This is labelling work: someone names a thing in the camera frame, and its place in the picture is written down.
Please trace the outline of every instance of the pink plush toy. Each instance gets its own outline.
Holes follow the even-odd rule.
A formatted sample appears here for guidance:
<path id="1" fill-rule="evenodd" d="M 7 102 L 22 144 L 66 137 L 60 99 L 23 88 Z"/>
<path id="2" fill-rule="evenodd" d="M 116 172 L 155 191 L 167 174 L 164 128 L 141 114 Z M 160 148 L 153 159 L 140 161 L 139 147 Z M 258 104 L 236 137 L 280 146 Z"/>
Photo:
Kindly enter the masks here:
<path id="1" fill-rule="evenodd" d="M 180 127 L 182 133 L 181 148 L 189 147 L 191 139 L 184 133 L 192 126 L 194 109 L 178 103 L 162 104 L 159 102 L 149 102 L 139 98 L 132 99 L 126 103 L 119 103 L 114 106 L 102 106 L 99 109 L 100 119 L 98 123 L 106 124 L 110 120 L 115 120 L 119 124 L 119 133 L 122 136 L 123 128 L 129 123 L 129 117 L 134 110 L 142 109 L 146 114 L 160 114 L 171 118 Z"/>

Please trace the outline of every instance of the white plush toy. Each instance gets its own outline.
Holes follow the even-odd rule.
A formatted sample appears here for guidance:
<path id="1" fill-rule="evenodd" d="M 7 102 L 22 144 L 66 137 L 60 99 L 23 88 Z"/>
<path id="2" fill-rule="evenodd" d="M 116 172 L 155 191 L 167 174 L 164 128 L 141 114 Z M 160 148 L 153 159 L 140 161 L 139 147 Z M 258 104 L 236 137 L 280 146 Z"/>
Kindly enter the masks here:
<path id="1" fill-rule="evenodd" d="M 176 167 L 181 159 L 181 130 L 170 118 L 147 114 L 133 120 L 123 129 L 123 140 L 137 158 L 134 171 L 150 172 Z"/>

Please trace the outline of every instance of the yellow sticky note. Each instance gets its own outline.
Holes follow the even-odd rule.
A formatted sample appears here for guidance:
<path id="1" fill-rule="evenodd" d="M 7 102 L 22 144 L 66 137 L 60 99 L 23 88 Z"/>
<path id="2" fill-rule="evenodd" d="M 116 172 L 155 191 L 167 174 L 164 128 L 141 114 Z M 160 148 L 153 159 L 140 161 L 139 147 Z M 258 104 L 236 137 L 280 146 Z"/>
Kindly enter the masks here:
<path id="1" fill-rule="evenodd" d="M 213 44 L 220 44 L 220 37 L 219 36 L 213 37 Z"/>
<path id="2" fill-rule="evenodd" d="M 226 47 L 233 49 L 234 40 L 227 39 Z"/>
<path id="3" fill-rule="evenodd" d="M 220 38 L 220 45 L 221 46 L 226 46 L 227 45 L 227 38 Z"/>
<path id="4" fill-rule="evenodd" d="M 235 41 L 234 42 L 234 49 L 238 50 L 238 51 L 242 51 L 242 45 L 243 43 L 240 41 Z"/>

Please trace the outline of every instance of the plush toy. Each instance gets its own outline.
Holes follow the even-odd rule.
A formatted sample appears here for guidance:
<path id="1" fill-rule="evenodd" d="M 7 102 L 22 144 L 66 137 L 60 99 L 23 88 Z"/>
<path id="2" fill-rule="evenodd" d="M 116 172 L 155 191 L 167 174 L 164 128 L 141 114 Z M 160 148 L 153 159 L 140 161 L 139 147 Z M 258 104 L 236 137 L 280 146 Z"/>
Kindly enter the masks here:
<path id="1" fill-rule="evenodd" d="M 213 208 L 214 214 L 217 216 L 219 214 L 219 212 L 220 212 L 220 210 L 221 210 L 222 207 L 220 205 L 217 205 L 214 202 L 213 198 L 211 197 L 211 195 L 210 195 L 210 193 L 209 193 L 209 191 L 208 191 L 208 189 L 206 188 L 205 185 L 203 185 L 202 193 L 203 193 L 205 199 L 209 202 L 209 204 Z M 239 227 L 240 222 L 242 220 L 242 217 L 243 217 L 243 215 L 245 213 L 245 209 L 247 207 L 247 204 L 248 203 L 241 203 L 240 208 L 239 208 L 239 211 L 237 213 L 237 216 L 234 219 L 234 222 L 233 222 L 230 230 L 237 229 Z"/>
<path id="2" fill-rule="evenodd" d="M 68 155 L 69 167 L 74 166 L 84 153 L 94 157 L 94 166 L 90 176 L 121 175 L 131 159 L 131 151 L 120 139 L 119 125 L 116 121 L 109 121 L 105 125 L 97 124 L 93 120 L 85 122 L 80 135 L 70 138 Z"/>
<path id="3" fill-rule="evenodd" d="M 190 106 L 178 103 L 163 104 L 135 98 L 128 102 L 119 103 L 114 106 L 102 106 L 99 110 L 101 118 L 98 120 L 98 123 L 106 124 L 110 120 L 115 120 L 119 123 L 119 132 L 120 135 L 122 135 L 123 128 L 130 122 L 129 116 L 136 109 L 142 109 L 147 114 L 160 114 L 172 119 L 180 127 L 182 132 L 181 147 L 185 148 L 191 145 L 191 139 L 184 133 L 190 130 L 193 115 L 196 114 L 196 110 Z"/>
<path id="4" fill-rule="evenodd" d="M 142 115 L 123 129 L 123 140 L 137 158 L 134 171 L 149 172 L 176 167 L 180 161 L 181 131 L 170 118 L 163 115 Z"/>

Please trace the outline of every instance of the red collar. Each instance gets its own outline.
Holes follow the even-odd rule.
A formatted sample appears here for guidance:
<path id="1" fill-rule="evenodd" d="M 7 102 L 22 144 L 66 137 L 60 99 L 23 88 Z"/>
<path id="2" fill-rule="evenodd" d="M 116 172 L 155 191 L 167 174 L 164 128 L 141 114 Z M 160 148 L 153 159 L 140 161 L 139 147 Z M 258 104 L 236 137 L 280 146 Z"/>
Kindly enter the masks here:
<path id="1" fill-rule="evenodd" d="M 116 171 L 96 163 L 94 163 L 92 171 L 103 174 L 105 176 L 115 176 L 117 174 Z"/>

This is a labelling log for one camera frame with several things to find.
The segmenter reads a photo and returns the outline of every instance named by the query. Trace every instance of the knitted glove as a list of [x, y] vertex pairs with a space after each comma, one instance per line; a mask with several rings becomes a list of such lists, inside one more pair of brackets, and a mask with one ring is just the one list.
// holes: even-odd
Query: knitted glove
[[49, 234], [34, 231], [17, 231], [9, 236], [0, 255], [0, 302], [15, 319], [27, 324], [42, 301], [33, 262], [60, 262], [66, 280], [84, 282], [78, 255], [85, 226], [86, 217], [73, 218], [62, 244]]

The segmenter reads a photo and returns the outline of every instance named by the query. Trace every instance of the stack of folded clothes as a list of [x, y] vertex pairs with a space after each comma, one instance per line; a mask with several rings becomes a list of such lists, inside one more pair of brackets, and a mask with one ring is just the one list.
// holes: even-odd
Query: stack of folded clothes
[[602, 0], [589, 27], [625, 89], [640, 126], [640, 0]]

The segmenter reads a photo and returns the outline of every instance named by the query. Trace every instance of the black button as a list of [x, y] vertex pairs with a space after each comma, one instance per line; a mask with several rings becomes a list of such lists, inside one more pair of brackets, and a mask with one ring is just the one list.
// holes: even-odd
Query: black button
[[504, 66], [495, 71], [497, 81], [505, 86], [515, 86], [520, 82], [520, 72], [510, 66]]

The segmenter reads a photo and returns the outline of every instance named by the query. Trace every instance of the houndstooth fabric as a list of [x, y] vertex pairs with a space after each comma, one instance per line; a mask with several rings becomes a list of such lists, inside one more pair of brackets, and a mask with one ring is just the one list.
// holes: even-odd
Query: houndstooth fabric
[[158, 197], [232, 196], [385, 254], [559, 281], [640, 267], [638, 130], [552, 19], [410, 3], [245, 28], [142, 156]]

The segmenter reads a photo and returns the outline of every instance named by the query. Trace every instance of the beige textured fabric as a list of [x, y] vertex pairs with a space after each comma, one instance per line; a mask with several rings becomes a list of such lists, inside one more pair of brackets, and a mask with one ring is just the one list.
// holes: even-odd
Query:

----

* _Task brief_
The lines in the records above that include the word "camera" must be copied out.

* _Written solution_
This is labelling work: someone names a thing in the camera frame, and its place in the picture is written down.
This is a labelling log for one camera frame with several things to find.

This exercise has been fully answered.